YOUR TASK:
Where a line below holds the string "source", that line goes into the answer.

THE INPUT Block Start

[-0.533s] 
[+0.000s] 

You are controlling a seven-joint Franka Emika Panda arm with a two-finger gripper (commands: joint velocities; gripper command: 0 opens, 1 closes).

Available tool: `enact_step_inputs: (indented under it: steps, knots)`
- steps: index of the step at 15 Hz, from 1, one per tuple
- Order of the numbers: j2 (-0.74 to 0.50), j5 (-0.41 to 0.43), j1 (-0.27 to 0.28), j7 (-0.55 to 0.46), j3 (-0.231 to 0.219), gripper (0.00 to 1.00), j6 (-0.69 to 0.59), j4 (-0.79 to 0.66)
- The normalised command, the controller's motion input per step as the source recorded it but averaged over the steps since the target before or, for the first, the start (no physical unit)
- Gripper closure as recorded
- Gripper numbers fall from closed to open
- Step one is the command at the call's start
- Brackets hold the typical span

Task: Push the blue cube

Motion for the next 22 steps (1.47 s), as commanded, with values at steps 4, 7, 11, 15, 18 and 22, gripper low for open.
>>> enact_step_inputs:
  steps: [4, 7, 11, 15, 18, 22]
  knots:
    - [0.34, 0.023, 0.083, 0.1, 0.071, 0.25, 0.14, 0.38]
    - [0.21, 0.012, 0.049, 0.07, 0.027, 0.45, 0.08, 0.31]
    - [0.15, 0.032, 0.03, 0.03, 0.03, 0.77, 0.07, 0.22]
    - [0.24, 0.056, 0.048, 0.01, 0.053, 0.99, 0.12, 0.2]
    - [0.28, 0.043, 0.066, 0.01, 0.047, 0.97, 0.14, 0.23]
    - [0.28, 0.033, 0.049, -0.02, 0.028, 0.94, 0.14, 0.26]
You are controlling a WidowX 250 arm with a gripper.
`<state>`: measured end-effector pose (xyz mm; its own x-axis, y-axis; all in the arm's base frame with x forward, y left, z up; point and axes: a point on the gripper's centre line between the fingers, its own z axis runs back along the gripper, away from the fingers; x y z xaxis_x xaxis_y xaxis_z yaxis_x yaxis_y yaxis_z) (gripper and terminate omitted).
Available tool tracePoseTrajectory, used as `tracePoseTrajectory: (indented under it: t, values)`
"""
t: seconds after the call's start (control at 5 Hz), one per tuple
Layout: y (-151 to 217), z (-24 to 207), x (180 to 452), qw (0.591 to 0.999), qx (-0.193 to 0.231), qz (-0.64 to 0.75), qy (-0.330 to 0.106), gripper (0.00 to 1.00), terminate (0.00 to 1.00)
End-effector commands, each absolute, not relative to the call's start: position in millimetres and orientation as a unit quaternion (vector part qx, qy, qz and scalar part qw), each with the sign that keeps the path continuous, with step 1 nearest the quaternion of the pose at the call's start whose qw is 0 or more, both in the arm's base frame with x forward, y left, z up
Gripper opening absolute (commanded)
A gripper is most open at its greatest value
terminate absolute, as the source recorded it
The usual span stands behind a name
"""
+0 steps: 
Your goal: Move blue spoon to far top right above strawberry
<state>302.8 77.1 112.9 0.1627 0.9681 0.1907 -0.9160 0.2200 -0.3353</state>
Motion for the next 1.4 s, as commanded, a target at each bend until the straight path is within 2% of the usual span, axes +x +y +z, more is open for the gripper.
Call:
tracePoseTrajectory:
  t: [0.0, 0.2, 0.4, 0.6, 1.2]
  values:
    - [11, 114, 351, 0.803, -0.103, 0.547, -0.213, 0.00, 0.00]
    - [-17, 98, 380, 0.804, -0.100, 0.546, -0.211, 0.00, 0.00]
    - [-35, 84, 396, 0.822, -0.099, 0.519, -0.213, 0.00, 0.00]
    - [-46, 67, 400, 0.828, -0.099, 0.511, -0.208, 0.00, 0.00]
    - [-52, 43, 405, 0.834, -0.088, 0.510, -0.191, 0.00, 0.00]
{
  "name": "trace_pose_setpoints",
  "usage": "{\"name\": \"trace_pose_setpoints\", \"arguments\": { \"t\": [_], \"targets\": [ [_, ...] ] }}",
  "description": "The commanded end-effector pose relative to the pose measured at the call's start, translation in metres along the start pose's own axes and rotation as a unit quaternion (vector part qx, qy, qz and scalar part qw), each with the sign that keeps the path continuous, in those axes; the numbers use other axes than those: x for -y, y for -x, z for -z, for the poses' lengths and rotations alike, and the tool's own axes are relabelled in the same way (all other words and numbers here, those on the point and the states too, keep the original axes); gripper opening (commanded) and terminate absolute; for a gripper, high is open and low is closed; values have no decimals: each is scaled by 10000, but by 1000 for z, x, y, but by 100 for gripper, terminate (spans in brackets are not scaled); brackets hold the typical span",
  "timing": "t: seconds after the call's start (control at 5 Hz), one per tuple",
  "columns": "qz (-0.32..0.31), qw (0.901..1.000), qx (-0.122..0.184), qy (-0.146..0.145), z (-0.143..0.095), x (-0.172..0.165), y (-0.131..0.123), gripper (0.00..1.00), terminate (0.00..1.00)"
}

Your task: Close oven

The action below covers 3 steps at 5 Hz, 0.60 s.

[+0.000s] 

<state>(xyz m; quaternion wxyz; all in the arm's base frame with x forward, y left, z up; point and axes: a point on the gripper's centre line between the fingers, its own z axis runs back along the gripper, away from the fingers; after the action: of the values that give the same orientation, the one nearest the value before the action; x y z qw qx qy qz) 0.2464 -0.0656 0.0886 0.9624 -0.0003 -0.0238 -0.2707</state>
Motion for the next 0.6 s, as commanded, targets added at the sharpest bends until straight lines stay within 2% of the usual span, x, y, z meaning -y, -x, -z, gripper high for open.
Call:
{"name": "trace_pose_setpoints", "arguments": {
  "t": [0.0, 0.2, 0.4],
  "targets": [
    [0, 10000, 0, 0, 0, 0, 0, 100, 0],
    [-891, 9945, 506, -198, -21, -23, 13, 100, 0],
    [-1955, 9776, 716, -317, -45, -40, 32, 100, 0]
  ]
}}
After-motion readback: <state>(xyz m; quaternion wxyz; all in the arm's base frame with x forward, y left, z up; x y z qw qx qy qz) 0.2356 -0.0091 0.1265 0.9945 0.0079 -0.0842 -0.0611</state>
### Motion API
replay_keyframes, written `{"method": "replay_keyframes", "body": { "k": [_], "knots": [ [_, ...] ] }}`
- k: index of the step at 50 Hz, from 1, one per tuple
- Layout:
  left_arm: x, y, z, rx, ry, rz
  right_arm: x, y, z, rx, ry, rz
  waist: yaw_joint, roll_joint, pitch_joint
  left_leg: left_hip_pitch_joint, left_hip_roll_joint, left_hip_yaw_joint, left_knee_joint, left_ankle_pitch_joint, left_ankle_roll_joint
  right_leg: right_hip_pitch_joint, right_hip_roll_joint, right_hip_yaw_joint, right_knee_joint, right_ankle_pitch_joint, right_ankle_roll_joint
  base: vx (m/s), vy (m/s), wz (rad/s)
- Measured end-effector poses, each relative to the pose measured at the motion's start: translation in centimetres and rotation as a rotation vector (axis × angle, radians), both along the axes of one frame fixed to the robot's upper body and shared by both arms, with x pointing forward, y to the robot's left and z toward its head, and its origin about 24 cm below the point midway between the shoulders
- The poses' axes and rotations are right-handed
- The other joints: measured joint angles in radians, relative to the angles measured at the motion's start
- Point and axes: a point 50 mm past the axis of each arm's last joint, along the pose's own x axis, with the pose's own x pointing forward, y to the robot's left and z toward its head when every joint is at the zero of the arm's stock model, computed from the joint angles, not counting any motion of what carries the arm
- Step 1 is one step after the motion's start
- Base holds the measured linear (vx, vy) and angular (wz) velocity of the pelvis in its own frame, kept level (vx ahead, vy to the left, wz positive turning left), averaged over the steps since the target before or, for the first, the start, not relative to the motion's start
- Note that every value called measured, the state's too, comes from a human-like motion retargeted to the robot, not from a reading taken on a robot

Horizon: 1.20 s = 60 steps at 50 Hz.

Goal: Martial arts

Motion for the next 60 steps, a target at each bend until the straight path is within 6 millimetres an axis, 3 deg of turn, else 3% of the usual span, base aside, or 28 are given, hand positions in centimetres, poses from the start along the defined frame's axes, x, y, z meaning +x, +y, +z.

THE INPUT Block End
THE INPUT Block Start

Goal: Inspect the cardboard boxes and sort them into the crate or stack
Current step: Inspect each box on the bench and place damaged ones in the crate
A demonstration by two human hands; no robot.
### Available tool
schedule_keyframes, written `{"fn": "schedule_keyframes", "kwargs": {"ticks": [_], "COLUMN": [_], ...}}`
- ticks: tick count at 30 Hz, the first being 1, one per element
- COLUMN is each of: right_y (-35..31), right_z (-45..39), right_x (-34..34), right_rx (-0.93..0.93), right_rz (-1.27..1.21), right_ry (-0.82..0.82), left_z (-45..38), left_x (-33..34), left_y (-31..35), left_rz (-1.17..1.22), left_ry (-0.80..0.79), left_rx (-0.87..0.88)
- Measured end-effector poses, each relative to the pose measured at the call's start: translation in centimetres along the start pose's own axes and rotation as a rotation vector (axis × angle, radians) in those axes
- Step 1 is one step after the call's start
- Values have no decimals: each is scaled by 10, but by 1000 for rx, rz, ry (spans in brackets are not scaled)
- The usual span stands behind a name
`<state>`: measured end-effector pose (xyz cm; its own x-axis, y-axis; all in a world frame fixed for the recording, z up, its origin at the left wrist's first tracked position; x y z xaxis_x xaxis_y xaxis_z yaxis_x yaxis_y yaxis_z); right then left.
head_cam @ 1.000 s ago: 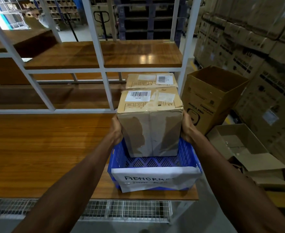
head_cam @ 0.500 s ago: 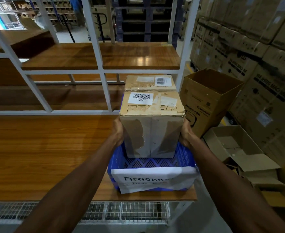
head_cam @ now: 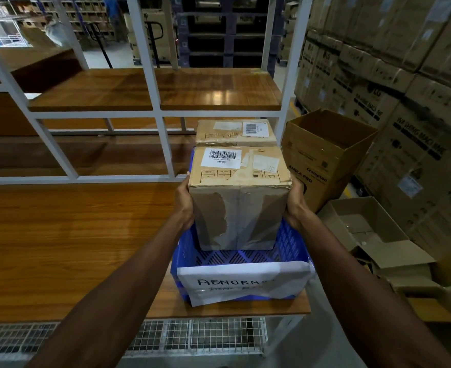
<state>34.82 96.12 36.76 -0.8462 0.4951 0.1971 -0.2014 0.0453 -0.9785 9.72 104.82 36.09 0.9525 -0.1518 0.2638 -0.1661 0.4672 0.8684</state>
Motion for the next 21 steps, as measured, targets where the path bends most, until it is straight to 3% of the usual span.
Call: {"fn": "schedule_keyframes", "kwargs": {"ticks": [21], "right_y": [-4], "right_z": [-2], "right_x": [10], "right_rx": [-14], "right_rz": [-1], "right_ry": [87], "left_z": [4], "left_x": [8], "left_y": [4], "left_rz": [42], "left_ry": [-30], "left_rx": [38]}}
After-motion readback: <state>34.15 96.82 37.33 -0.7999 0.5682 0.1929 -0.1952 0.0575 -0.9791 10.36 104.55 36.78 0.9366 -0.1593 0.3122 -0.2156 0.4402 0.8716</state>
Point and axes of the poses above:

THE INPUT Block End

TASK RESULT:
- The normalised command, the controller's motion input per step as the source recorded it but averaged over the steps since the target before or, for the first, the start (no physical unit)
terminate absolute, as the source recorded it

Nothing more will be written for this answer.